I went to school and left with GCSEs (General Certificate of Secondary Education) and A-levels. My grades weren’t the worst and they weren’t the best either. I then went to university and left with a degree in Fine Art and North American Studies. I now realise that I didn’t like the pressure of getting good grades and actually felt like a failure a lot of the time at school because it was a struggle for me to achieve the top grades.
I compared myself to the other students, who effortlessly got top marks, and instead of striving to do better, I started to give up and went into cruise function through the rest of my education. This meant that when I didn’t get great marks I always had the excuse of saying that I didn’t really put much effort into it anyway. What I didn’t want to admit to myself was that I actually wanted to be an A grade student as well. However, there was also a part of me that had a niggling feeling that, regardless of not getting the top marks, I was still an intelligent person.
To get almost any kind of qualification we need to go through some kind of assessment, albeit an exam or coursework or practical work, which is the bit that I usually had trouble with. I was back at Uni a few years ago, and although I had come out of the cruise ‘giving up’ mode, I went the other way and put far too much importance on the exams and coursework. I carried a feeling that if I wasn’t pushing myself, I wasn’t going to do well. To be honest, I got myself into such a state over some of the assessments that my anxiety went through the roof – a state that isn’t the most conducive to producing the work that is needed.
Clearly I still wanted the good marks and felt I needed to get them to prove myself. On reflection, this was a massive sign of how out of touch I was with my body and my true worth, but also a reflection of society in how we feel we need a good grade to show the world that we are successful.

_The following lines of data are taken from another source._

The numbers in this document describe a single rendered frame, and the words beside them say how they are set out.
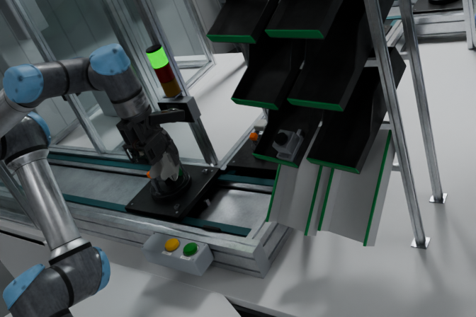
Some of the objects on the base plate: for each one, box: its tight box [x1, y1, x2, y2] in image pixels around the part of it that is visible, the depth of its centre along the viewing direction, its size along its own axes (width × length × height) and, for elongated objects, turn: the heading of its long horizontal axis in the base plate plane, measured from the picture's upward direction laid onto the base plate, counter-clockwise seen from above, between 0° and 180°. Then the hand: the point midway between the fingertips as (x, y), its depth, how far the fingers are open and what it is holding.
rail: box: [66, 202, 271, 279], centre depth 166 cm, size 6×89×11 cm, turn 85°
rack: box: [210, 0, 448, 250], centre depth 128 cm, size 21×36×80 cm, turn 85°
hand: (174, 174), depth 128 cm, fingers closed
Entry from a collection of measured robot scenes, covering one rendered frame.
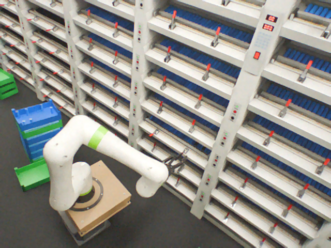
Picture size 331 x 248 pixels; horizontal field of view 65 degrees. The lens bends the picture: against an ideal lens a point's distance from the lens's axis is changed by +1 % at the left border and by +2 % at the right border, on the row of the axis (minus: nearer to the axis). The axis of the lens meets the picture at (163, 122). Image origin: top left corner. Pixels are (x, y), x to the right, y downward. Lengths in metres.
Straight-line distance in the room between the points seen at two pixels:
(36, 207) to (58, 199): 0.79
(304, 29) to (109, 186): 1.38
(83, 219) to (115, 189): 0.26
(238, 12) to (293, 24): 0.23
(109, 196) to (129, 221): 0.40
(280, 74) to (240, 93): 0.21
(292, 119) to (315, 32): 0.40
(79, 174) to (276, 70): 1.15
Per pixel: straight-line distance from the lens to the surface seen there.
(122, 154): 1.22
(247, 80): 1.31
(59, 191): 1.39
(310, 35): 1.19
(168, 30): 1.48
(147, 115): 1.95
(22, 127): 2.19
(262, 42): 1.24
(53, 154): 1.15
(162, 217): 2.11
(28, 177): 2.41
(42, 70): 2.96
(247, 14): 1.25
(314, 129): 1.36
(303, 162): 1.47
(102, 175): 1.83
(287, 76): 1.26
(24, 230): 2.15
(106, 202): 1.71
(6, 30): 3.45
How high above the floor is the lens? 1.82
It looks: 40 degrees down
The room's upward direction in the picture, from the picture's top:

Despite struggling within the education system, I did end up getting the qualifications I needed for the profession that I wanted to be in. So on practical terms, qualifications are useful tools to have in life, as long as we don’t see them as the be all and end all and keep reminding ourselves that they do not define us as people. It’s when we identify ourselves with the qualification and see them as a direct measure of who we are that we end up doing ourselves and others harm and losing sight of our true potential.

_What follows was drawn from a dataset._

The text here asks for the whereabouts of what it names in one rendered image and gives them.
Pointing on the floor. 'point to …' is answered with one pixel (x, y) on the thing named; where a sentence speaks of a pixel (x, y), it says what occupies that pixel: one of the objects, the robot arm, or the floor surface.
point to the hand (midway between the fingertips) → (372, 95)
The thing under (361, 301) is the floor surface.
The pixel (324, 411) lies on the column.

Each and every one of us is an amazing asset to society, regardless of the jobs we do or the qualifications we have. The beauty of humanity is that we each have our different strengths and weakness. For example, I am a teacher and therefore have the skills to be able to carry out that job well. But if it came to being an accountant, well I don’t think I would be very good at it, not least because I have not trained in the skills and gained the qualifications needed in this job.

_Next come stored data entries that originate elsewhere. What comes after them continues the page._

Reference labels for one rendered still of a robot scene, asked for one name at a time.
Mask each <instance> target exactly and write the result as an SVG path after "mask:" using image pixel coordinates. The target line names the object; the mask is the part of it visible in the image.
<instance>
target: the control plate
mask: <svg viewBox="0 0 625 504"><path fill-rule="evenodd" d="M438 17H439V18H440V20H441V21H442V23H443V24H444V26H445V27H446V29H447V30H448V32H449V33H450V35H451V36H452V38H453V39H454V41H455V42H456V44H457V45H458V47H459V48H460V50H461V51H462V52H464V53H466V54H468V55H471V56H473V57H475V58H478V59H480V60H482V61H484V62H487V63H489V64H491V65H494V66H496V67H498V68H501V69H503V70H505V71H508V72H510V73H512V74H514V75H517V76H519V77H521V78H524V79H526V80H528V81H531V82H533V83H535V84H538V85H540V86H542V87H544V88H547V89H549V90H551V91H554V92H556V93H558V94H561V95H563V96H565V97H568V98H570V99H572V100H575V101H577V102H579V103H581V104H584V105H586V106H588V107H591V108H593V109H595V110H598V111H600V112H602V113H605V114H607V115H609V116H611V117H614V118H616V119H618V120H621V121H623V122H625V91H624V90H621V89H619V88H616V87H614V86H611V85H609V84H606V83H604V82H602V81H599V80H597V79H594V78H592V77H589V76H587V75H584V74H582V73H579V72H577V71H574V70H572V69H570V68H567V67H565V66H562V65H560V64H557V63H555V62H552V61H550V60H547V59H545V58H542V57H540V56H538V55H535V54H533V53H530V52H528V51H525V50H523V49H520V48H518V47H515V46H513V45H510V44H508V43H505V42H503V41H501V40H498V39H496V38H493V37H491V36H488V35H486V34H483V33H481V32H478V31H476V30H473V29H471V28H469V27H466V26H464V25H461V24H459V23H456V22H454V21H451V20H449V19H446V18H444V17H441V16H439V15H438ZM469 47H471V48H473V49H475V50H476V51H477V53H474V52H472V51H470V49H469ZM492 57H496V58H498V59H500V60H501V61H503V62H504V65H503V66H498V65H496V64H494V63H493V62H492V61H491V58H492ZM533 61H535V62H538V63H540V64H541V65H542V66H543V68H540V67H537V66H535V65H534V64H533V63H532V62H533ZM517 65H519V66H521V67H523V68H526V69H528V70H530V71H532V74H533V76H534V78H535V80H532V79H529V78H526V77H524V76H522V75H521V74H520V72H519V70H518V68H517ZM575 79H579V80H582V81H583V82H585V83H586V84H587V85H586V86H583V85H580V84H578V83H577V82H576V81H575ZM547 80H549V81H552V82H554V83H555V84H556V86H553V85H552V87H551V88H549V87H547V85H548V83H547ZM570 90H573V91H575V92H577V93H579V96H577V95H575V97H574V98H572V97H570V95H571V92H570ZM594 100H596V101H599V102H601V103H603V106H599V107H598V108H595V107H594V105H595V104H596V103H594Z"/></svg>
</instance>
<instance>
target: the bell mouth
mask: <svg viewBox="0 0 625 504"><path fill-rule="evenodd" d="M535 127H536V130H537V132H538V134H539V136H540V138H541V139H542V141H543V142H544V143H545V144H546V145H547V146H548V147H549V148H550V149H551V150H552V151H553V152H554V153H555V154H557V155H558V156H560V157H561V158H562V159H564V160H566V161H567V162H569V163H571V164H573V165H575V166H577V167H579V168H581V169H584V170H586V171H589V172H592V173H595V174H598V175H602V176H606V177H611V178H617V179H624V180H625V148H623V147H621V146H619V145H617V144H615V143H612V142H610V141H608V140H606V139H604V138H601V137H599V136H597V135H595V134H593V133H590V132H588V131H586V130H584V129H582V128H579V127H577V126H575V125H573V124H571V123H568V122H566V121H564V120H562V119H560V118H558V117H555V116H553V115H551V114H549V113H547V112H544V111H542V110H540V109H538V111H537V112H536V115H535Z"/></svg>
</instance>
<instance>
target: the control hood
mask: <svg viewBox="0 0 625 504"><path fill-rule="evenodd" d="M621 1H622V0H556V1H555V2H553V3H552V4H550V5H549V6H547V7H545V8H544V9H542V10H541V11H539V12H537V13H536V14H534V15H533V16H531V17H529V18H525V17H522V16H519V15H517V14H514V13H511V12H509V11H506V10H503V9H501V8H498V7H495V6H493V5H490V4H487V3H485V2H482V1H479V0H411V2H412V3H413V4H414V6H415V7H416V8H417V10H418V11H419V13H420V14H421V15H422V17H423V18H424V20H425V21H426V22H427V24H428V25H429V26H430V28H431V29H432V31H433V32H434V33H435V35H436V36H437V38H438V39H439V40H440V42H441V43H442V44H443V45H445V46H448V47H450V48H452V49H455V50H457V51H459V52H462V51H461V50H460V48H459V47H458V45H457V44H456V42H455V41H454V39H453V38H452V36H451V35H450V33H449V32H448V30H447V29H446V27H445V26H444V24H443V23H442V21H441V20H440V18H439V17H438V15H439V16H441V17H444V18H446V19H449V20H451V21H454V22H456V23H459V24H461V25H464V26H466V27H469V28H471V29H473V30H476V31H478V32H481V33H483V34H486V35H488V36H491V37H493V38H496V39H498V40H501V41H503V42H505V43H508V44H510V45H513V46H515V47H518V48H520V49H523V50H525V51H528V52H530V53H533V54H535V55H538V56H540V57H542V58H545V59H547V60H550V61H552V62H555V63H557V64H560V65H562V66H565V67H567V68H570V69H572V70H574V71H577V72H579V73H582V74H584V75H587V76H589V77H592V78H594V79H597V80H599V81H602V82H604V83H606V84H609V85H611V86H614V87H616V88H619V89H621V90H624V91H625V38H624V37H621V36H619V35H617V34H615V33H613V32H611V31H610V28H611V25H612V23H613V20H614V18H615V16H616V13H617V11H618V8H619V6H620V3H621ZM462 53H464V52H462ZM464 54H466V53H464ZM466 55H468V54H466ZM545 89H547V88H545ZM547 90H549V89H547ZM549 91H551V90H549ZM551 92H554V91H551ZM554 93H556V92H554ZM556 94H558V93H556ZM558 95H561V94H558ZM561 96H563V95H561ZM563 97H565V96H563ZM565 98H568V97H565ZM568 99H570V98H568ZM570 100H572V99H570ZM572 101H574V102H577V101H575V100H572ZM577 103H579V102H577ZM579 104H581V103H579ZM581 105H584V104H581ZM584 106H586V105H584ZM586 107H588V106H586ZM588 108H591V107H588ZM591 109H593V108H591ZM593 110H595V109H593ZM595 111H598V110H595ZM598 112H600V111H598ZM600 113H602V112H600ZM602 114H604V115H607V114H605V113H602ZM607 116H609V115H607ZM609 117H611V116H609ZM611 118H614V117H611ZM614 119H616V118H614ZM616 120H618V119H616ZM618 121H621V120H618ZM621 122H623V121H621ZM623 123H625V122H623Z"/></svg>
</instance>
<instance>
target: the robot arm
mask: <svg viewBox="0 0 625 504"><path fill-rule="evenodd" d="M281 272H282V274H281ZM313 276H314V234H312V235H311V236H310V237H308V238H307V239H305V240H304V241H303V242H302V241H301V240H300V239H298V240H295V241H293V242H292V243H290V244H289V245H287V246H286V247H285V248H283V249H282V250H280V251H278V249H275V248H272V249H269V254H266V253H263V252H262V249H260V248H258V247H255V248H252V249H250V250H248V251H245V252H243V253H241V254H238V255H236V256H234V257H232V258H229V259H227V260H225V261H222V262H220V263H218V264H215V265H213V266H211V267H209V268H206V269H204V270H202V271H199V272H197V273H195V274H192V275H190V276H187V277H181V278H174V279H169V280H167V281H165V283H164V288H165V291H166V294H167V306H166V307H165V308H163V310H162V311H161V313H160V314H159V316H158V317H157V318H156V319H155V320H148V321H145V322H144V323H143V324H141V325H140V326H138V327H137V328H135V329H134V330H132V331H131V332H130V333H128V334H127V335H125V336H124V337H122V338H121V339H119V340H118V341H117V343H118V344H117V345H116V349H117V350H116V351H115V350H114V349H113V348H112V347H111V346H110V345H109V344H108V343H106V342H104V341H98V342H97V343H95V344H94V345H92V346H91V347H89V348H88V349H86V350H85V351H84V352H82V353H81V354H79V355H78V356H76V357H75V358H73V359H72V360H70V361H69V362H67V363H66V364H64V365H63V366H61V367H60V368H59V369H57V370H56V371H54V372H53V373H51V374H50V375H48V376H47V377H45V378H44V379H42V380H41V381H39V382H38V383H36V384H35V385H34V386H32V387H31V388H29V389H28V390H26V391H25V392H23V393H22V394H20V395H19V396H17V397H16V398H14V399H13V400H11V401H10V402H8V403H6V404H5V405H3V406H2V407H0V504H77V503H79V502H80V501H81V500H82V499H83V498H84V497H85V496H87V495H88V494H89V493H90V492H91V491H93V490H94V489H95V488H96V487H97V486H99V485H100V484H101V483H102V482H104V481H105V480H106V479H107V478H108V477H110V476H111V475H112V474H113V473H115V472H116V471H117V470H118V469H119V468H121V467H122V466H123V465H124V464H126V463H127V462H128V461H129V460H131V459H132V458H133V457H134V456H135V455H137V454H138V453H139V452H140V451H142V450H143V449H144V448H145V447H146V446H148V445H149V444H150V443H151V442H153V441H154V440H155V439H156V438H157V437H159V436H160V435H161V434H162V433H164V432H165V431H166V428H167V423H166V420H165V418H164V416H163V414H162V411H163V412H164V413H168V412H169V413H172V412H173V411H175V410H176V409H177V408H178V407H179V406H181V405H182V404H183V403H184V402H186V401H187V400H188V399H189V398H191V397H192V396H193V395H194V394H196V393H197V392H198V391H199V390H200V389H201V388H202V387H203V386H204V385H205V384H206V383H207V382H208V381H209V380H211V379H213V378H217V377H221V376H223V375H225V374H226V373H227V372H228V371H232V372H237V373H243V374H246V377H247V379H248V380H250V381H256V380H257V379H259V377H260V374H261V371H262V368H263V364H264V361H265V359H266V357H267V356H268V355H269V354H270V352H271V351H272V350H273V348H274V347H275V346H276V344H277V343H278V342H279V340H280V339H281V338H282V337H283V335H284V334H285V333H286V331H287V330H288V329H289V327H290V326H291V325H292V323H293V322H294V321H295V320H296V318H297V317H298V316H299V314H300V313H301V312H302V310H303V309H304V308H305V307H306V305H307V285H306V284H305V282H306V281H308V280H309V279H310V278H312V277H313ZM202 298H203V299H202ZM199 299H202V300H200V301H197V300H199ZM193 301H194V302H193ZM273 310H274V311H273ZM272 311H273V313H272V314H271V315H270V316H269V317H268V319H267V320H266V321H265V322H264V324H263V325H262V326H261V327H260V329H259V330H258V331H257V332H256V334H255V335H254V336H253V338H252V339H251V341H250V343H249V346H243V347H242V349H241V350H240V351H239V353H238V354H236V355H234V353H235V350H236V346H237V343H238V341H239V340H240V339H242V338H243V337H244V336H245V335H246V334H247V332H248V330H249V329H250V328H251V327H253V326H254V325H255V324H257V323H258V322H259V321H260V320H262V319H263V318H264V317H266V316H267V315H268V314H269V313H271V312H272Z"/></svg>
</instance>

This just shows us that with all of our different skill sets we can work together harmoniously, each of us flourishing in the areas that we are drawn to, and never judging people as being better or worse because of what they do or what type of qualifications they may or may not have.
The fact is that day-to-day we come across people from all walks of life and educational backgrounds that have much wisdom to offer. For example, some of the wisest people I have met and know, such as Serge Benhayon, have not been to university. Many people have attacked Serge for this very reason, yet I can say from my experience that this man presents with a wisdom and intelligence that goes way beyond the stuff anyone can learn at school or Uni. Not only is he a super presenter, this man also lives life with amazing integrity, openness, and love, which he shares with every person he meets. He is also an example of a person who lives with absolute responsibility in everything he does, and has a vitality that most people can only dream of.
Which goes to show, and leaves me in no doubt that there is much more to intelligence than a qualification written on a piece of paper. And in truth we all have access to the same universal intelligence if we are willing to live in a way that allows us to access it.